A HAT-TRICK of European titles certainly made Darren Morgan’s trip to Romania worthwhile – but two weeks of almost non-stop snooker took its toll on the veteran potter.

The 52-year-old left-hander from Newbridge won three of the four events he entered in Bucharest and ended up playing so much he actually fell asleep during a match.

That came in the final of his last competition, the European Men’s Team Championship, where he partnered Blackwood’s Andrew Pagett.

The Gwent duo had reached the knockout stages as the best performers in the round-robin phase, before despatching Russia in the quarters and Poland in the semis.

They were 3-1 down to Ireland’s Greg Casey and Rodney Goggins in the final but won four frames in a row to triumph.

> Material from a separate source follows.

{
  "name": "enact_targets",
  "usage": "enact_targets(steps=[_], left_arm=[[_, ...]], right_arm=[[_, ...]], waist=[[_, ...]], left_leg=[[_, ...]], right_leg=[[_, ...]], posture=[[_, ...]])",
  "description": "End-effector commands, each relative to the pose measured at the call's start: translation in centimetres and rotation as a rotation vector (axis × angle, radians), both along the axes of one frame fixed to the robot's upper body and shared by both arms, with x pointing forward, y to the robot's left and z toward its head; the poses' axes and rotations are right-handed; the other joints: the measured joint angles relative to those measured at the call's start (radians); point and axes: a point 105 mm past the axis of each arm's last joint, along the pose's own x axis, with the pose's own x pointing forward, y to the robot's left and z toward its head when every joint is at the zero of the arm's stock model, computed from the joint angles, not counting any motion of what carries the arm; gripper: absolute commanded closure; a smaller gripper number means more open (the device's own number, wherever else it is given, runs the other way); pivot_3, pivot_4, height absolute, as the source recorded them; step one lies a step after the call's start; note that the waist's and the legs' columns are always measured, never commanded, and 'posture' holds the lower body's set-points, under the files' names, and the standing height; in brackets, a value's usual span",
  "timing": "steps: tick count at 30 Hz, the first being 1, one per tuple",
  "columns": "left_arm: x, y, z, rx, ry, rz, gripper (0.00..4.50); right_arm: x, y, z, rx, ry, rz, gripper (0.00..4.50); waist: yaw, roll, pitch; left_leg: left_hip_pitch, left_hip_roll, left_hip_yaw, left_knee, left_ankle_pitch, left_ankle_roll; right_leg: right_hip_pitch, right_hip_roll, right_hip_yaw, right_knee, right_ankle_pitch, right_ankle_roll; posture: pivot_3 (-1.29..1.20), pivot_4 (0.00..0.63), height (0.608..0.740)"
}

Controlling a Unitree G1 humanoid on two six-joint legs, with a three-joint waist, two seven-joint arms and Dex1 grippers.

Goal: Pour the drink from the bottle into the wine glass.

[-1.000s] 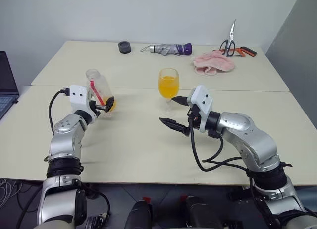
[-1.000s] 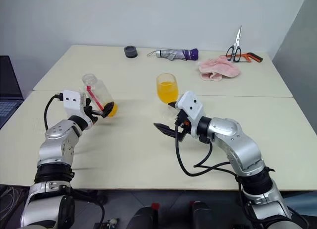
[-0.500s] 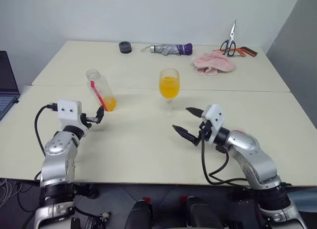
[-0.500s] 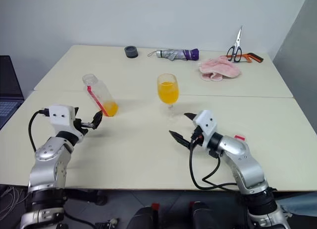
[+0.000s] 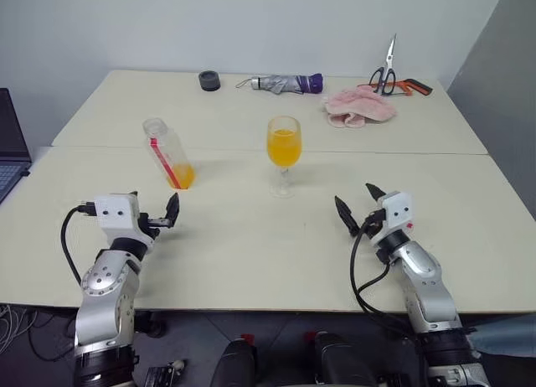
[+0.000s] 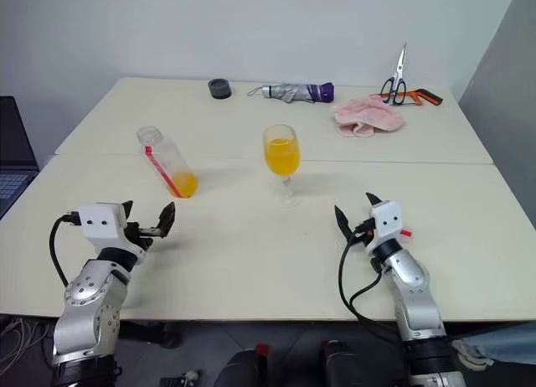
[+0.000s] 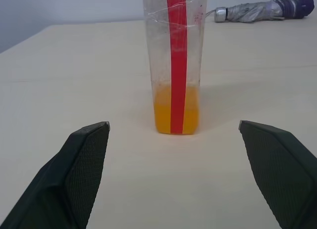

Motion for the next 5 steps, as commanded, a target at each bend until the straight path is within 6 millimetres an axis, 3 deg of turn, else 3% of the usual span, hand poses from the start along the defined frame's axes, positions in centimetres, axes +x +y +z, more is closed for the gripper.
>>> enact_targets(steps=[1,5], left_arm=[[-0.19,0.12,1.46,-0.006,-0.049,0.003,0.02],[-0.15,0.16,1.73,0.011,-0.064,0.004,0.02]], right_arm=[[0.38,0.05,1.18,0.013,-0.056,-0.011,0.00],[0.54,0.20,1.22,0.019,-0.057,-0.009,0.00]], waist=[[0.000,0.000,0.000],[0.000,0.000,0.000]], left_leg=[[0.000,0.000,0.000,-0.001,0.000,0.000],[0.002,0.000,0.001,-0.005,0.000,0.000]], right_leg=[[0.000,0.000,0.000,0.000,0.000,0.000],[0.000,0.000,0.001,-0.002,0.000,0.000]], posture=[[0.00,0.150,0.740],[0.00,0.150,0.740]])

For Morgan, his campaign in Romania began with a quarter-final exit to Scotland’s eventual champion Gary Thomson in the European 6 Reds Championship.

He almost pulled out of the European Snooker Shoot-Out, where players are on the clock for each shot, but took his place in the field after consulting Pagett.

Morgan nearly produced the first tournament 147 of his long career in his last-eight clash, only to miss the 11th red.

However, a break of 37 helped him claim an 81-22 win over Switzerland’s Tom Zimmermann and his first title of the fortnight.

Up next was the one he had his eye on, the European Masters Championship.

Morgan did everything right en route to a showdown for the silverware with Ireland’s John Farrell, not dropping a single frame in the process.

That run came to an end when Farrell took the opener in the final, but Morgan levelled and the pair shared the next two.

With the match finely poised, the Welshman fired in a break of 54 to go 3-2 up and then took the sixth frame 66-34 for a 4-2 success.

Morgan and Pagett, two former professionals now on the amateur circuit, then held their nerve in the team tournament to get over the line.

“I was absolutely shattered during the team competition,” said Morgan.

“I was glad to get back home in the end because the conditions were quite challenging.

“I went there thinking I’d like to win something but to win three of the four was a bit of a joke.

“I ended up playing more snooker out there in two weeks than I had in the previous three or four months.”